Changes included: added language that any case of a platelet count ≤ 50,000/cubic millimetre (mm^3) should be reported in an expedited fashion to the sponsor; added language regarding the frequency of obtaining platelet counts after a study drug dose pause and subsequent rechallenge; added language that any unreportable platelet count result must have been rechecked and determined not to have met a stopping rule before dosing could continue.

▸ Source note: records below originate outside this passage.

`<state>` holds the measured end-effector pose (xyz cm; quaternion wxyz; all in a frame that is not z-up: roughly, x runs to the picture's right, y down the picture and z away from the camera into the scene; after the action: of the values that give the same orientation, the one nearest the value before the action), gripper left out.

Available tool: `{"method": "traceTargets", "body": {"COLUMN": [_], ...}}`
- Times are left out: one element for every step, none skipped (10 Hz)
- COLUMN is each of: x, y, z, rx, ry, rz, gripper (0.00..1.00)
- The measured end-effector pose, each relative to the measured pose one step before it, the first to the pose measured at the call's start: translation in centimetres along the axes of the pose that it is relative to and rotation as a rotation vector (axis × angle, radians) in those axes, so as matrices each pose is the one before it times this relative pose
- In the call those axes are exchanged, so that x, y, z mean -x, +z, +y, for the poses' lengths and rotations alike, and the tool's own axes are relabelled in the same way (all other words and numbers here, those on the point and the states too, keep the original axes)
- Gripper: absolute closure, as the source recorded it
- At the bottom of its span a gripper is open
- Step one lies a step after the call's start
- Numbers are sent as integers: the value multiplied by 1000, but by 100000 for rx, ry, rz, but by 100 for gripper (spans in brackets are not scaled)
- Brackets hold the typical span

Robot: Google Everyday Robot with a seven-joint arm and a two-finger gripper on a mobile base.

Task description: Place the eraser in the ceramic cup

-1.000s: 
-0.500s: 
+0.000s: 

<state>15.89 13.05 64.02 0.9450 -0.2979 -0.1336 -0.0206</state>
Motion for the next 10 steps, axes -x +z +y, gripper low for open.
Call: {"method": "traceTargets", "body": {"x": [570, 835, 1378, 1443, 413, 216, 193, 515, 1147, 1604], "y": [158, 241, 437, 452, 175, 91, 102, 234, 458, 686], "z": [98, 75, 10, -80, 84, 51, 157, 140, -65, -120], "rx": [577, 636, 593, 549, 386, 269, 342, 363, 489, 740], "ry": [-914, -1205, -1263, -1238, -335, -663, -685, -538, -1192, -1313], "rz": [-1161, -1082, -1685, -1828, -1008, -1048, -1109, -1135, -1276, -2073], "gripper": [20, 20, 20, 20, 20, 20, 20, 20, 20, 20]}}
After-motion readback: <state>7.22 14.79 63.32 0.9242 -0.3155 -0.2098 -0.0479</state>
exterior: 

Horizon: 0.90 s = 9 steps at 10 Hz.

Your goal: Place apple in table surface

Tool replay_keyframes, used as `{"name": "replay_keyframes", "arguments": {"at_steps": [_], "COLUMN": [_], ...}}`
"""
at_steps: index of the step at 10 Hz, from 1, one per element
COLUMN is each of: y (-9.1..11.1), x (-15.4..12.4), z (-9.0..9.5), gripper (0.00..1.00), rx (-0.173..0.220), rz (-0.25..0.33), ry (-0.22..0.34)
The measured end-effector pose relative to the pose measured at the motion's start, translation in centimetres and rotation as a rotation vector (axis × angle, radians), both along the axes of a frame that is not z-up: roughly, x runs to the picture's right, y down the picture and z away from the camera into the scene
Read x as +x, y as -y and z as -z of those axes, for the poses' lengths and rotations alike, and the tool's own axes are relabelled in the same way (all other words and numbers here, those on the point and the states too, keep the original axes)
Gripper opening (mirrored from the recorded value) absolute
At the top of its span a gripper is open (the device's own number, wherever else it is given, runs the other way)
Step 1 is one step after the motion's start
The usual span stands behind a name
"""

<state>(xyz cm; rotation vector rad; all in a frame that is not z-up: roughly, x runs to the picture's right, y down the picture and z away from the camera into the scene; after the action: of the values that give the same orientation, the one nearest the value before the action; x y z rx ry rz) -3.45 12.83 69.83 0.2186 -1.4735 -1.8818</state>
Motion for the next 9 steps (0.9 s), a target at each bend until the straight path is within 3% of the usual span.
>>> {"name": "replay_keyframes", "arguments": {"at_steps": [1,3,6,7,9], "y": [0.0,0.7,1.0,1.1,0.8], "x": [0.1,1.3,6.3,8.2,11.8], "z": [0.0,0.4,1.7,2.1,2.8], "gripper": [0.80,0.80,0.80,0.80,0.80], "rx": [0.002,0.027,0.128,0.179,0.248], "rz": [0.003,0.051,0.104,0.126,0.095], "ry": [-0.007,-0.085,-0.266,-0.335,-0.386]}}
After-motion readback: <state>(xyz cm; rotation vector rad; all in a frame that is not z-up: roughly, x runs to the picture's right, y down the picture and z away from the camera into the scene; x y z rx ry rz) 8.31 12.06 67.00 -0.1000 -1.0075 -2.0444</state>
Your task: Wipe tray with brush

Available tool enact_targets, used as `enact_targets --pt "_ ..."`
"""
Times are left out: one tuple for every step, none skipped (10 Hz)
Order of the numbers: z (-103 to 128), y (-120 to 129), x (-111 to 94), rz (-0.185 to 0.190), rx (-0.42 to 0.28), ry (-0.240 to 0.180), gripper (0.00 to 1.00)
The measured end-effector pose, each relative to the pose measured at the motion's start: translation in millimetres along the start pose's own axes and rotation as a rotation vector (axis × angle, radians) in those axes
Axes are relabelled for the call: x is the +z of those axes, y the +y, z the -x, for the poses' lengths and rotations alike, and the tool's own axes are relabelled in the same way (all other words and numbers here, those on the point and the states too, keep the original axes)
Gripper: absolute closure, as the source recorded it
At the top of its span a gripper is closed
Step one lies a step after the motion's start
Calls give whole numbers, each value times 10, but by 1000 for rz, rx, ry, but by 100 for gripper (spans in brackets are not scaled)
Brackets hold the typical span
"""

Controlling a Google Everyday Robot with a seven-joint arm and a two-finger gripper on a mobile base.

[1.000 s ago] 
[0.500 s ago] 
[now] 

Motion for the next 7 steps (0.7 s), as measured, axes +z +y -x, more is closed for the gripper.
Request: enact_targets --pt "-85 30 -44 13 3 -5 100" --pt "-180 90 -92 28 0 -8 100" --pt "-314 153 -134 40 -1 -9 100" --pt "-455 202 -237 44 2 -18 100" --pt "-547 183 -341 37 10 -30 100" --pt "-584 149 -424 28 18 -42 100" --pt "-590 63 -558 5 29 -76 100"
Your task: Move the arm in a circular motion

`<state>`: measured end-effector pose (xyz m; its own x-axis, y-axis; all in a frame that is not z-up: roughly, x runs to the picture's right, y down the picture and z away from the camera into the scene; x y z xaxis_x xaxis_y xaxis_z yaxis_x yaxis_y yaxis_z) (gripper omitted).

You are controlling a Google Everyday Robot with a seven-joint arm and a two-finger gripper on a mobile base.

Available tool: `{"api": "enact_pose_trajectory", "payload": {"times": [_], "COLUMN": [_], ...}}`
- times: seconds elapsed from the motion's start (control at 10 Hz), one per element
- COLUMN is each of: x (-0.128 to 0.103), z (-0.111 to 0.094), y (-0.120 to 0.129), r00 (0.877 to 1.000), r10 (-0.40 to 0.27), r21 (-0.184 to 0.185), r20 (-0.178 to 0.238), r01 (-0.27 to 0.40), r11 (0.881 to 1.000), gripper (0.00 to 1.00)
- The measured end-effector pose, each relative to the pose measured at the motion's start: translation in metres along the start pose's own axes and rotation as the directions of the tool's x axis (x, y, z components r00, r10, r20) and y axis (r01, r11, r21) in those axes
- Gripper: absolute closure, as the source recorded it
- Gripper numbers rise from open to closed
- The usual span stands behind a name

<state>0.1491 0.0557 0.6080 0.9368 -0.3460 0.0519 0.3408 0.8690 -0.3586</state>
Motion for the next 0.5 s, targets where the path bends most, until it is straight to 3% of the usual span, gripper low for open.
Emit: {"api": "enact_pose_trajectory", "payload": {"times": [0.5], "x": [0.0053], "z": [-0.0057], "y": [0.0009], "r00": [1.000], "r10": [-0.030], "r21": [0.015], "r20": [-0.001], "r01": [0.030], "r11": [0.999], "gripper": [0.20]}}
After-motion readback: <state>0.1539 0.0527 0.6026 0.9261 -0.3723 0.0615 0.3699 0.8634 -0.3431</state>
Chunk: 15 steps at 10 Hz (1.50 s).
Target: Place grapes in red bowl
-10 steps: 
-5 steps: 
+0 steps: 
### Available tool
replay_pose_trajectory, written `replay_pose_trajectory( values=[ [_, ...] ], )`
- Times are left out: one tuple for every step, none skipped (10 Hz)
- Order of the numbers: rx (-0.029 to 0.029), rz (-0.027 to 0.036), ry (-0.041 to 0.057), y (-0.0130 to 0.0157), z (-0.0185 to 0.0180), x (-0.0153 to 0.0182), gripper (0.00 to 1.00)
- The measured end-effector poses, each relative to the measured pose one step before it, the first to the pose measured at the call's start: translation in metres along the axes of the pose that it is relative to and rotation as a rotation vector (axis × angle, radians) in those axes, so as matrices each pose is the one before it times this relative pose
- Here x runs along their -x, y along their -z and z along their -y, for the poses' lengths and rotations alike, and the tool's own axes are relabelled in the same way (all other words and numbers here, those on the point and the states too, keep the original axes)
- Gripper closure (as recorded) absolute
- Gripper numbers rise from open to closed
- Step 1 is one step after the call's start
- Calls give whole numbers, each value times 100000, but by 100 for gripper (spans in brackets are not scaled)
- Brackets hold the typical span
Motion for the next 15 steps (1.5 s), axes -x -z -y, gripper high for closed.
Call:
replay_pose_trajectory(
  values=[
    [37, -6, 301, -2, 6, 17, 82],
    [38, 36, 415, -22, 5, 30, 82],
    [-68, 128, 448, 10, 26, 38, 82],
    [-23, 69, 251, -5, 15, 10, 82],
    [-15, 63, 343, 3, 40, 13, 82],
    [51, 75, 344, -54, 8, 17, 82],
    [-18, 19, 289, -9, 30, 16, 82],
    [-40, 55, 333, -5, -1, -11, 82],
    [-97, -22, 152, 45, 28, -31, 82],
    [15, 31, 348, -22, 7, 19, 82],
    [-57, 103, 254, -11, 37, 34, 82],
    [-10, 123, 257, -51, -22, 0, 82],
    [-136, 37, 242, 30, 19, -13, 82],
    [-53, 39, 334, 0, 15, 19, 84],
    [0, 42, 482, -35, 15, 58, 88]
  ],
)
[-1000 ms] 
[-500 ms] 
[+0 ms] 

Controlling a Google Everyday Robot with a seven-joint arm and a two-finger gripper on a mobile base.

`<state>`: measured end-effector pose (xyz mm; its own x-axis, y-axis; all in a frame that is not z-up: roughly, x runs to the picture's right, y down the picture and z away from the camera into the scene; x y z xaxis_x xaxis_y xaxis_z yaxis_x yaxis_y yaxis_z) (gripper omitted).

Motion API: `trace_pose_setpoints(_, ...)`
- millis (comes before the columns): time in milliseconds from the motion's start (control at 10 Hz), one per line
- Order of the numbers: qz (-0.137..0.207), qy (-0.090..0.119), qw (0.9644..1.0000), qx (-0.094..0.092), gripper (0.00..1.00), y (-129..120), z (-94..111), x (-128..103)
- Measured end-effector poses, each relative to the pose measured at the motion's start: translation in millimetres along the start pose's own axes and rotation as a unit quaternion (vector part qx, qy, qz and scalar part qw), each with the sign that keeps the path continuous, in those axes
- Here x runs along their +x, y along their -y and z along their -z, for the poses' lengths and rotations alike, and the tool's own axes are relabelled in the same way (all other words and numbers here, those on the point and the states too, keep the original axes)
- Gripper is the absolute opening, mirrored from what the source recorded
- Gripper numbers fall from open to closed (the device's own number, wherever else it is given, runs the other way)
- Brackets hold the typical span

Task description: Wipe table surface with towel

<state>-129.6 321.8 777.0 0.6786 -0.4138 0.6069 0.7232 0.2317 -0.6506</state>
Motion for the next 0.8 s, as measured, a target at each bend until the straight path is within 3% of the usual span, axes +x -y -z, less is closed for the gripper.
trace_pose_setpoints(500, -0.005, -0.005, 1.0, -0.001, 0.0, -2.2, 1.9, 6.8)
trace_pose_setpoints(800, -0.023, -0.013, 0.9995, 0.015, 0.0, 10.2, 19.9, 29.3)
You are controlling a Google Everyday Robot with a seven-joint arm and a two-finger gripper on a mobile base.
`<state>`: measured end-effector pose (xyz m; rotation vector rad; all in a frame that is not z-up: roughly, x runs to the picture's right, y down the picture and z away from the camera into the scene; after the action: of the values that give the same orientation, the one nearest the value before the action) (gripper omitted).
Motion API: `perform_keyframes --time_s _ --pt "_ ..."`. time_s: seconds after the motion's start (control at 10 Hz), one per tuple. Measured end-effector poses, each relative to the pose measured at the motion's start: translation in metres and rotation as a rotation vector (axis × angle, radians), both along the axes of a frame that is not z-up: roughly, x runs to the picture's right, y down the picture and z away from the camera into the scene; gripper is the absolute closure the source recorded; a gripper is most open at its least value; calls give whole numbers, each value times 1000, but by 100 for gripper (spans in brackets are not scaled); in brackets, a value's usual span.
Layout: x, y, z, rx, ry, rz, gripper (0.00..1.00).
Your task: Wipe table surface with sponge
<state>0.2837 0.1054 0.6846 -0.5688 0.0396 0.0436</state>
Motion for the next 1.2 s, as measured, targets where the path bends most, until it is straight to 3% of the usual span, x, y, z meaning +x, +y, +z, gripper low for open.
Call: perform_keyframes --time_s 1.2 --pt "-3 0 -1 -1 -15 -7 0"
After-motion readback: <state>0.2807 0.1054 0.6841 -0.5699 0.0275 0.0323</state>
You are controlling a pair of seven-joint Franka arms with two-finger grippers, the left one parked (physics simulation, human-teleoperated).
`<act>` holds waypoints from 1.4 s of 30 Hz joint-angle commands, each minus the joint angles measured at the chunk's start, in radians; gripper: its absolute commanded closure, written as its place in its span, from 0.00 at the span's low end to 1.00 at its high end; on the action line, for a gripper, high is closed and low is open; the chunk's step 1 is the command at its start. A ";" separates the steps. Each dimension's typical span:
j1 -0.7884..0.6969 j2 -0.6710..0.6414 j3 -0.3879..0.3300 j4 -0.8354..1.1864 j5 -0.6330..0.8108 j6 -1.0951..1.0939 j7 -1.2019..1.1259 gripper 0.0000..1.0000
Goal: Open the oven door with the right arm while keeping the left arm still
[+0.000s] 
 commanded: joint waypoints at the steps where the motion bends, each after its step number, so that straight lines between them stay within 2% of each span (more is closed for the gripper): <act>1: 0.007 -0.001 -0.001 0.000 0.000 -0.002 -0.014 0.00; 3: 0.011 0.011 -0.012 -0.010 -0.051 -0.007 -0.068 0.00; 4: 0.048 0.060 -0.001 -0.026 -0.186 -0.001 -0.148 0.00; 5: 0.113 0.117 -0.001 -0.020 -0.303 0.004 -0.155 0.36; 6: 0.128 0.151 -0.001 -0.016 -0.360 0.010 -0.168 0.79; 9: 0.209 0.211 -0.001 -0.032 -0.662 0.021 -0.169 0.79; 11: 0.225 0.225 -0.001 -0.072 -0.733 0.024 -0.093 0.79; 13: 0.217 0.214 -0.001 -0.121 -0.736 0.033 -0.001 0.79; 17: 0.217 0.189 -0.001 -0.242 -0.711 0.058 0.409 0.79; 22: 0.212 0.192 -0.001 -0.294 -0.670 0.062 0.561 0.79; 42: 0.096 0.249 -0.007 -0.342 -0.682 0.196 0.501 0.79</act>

Haematology blood draws so that platelet counts (PCs) were measured every 2 weeks (Ws) during treatment (T) period and every 2 Ws for first 6 Ws after last dose (D) of study drug; updated platelet safety monitoring rules; indicated that if there were no reportable PC within 14 days of last PC, investigator (Iv) would contact subject (S) to hold dosing until a new PC was obtained and reviewed; indicated that all PC results would be promptly reviewed by Iv to ensure that C had not met stopping rule and to determine whether rate of decline was suggestive that S could be approaching D pause rule of 75000/mm3 (M); changed platelet D pause/stopping rule from 50000/M to 75000/M and added that when PC returned to ≥100000/M dosing could be continued but at a reduced D frequency of 300mg every 2 Ws or a reduced D of 150mg/W and only if approved by sponsor medical monitor; indicated that in event of any PC less than 25000/M, or a PC less than 50000/M that occurred while S was on dosing at 300mg every 2 Ws or 150mg/W, then dosing of a S with study drug (volanesorsen or placebo) would be stopped permanently; PC would be monitored daily until 2 successive values showed improvement, then monitored every 2-3days until PC was stable; indicated that administration of steroids was recommended for Ss whose PC was less than 25000/M and provided T guidelines for administration of steroids; added a table summarising actions to be taken in event of a low PC; indicated that all Ss would have D frequency reduced to 300mg every 2 Ws or D reduced to 150mg/W after 13 Ws of T (exemptions were Ss who had completed ≥5 months of dosing as of 27 May 2016); added effect of gender on pharmacokinetics (PK) by separate population PK analysis (A) rather than descriptive statistics for a robust assessment and to estimate half-life by separate population PKA rather than non- compartmental analysis.